#### WORK ORDER:
Search the listing below for the line containing "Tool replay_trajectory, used". From there through the line containing "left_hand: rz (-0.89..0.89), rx", transcribe every line exactly, both ends included.
(THE DATA begins)
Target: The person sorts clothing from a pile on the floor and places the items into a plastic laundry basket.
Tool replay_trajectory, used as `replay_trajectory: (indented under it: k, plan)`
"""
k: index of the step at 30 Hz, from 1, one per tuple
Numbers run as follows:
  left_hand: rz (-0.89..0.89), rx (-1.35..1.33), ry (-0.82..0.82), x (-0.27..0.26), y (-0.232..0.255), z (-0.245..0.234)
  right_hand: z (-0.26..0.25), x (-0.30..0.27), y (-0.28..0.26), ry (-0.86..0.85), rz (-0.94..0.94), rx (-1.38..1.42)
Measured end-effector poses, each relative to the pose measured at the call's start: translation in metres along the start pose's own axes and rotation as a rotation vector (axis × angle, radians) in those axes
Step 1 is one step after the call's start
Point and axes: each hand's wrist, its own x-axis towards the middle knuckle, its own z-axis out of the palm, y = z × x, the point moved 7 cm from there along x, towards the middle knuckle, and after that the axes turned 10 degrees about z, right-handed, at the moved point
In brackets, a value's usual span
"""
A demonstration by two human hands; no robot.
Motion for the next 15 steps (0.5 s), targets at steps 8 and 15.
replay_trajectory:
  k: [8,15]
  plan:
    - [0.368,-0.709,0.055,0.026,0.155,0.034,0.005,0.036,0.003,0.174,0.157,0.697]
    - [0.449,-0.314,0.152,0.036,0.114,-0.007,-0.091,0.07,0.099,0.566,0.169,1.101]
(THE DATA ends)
#### RESULT FOR THIS EXERCISE:
Tool replay_trajectory, used as `replay_trajectory: (indented under it: k, plan)`
"""
k: index of the step at 30 Hz, from 1, one per tuple
Numbers run as follows:
  left_hand: rz (-0.89..0.89), rx (-1.35..1.33), ry (-0.82..0.82), x (-0.27..0.26), y (-0.232..0.255), z (-0.245..0.234)

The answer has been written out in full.